I think she’s worth it, don’t you?


Thunderstreak’s History

by Mike James

Tommy Sopwith’s Thunderstreak was originally meant to be a new Bertram 38 from the eponymous Florida yard. However, this new 38 was written off when it was dropped on the dockside while being loaded for shipping to the UK. Dick Bertram agreed to replace it with one of his new Bertram Competition 31s, a limited run of seven or eight specially built race hulls beefed up for offshore racing.

Her sister ships included Surfrider (Charles & Jimmy Gardner), Rum Runner (Harold Abbott/USA), Blue Moppie (Keith Schellenberg) and Lucky Moppie (Dick Bertram/USA) but as far as we know, Thunderstreak is now the only one still in use today.

Thunderstreak raced in the famous Cowes-Torquay-Cowes event on four occasions under Sopwith’s race number 400. In the 1963 race she was leading the 49 other entrants across Lyme Bay when one of her Ford Holman V8s failed. In 1965, Sopwith entered her again with detuned Fords for greater reliability but this time a shaft failed.


The old V-drive shafts, rudders and trim tabs before the conversion to sterndrives began

Keith Schellenberg, who had previously been racing another Bertram Competition 31, Blue Moppie, bought Thunderstreak in time for the 1966 race. Under his race number 995, the Holman-Moody Fords were uprated to 700hp. Again she retired with engine problems.

After a year’s absence from the race circuit, Thunderstreak 995 was acquired by Robert Doxford for the 1969 BP Round Britain marathon and the Cowes-Torquay-Cowes. She was refitted at Whitehalls Shipyard with an ugly cabin and a revised high driving position and re-engined with two 175hp Perkins diesels, but retired from both races. Fable has it that, instead of arriving in Falmouth as planned, Doxford ended up in the Scillies – perhaps due to the number of empty beer cans found beside the compass!

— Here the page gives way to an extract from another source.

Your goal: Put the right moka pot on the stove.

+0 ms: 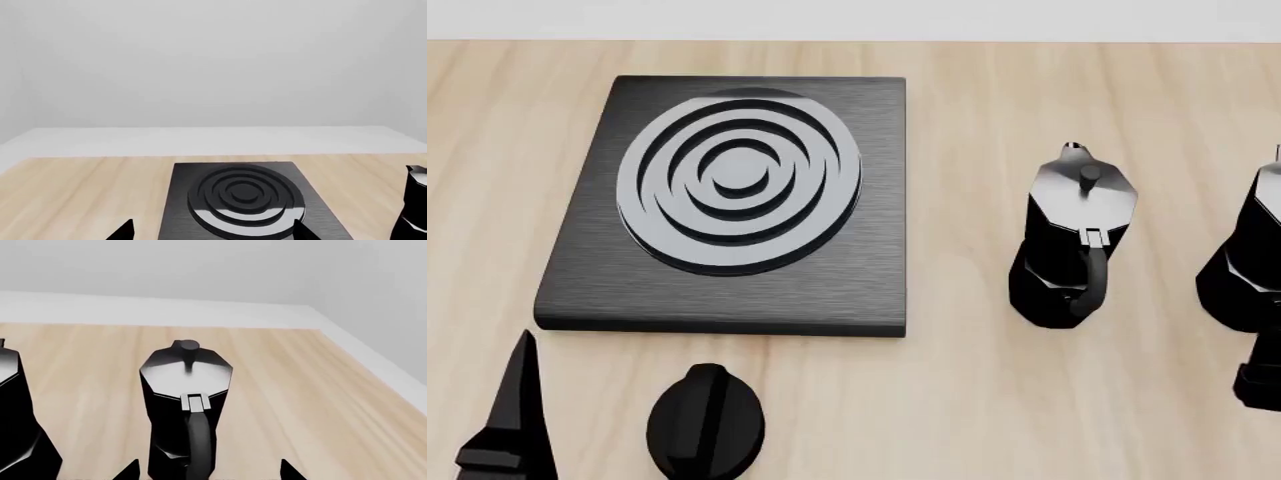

She then faded into obscurity for three decades until discovered, badly deteriorated, in an East London marina as a houseboat. Acquired by Robin Ward in October 2014 after a tip-off by Classic Offshore Powerboat Club’s Mike James, the ‘sheds’ rapidly disappeared under his chainsaw.

Re-powered with period 7-litre Fords from a US powerboat, Thunderstreak returned to her racing state with a replica aerodynamic cabin drawn by publisher and artist Charles Lawrence, competing in the 2015 C-T-C. In the following year’s infamously stormy 2016 race, she was one of only five boats to make it back to the Solent, where she struck an underwater object in sight of the finishing line and was beached on Yarmouth harbour slipway to prevent her from sinking.